There's nowhere to grow to, unless you have any ideas for how to circumvent or avoid these obstacles.

Quote:
Originally Posted by happily_married View Post
THIS IS WHY his approach is highly likely to fail.
Again, we're not talking about a different approach. If what you've been telling me is true, our end goals are quite different.

Quote:
Originally Posted by happily_married View Post
Do you find it acceptable when a grown adult reacts the way a small child would when something doesn't go his/her own way? Do you believe in emotional maturity?

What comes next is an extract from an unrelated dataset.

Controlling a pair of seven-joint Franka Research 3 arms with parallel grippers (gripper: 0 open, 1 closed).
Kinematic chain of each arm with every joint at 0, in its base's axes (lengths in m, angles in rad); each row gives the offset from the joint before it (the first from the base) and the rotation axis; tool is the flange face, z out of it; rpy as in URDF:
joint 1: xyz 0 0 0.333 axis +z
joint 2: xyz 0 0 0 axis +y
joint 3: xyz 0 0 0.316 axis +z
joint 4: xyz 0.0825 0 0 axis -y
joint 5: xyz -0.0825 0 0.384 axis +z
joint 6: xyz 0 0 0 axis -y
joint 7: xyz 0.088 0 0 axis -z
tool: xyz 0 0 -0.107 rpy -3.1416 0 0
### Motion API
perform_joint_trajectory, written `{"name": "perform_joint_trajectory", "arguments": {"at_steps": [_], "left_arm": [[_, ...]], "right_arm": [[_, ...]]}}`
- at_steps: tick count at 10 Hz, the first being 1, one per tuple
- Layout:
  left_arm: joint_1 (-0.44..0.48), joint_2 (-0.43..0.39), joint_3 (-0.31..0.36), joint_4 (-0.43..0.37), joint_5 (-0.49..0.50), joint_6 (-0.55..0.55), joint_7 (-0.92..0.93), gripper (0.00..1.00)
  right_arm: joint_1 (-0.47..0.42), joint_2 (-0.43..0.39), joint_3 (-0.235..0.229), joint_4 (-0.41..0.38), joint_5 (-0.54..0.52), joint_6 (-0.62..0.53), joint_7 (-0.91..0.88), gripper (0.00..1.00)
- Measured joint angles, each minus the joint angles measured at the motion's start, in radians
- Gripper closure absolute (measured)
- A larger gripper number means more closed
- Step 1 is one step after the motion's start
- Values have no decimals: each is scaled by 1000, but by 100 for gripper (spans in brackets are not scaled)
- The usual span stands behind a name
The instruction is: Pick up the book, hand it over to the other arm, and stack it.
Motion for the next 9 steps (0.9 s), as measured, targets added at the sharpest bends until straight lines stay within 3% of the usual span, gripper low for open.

Maybe, under a different name. I believe in ethical maturity; having the strength to do what's right in the face of harsh opposition. I believe in self-control; the virtue to stop oneself from doing evil or harming others, and to make oneself do good and right. I believe in relationship maturity; the willingness to give of one's time, resources, attention and effort for the sake of supporting a good relationship. However, that's about all I believe in that even comes close to what you're describing. Everyone I know who has a set of distinct feelings had the same distinct feelings five years ago, and, (in the cases of those who I've known for longer than five years,) also ten, twenty and thirty years ago.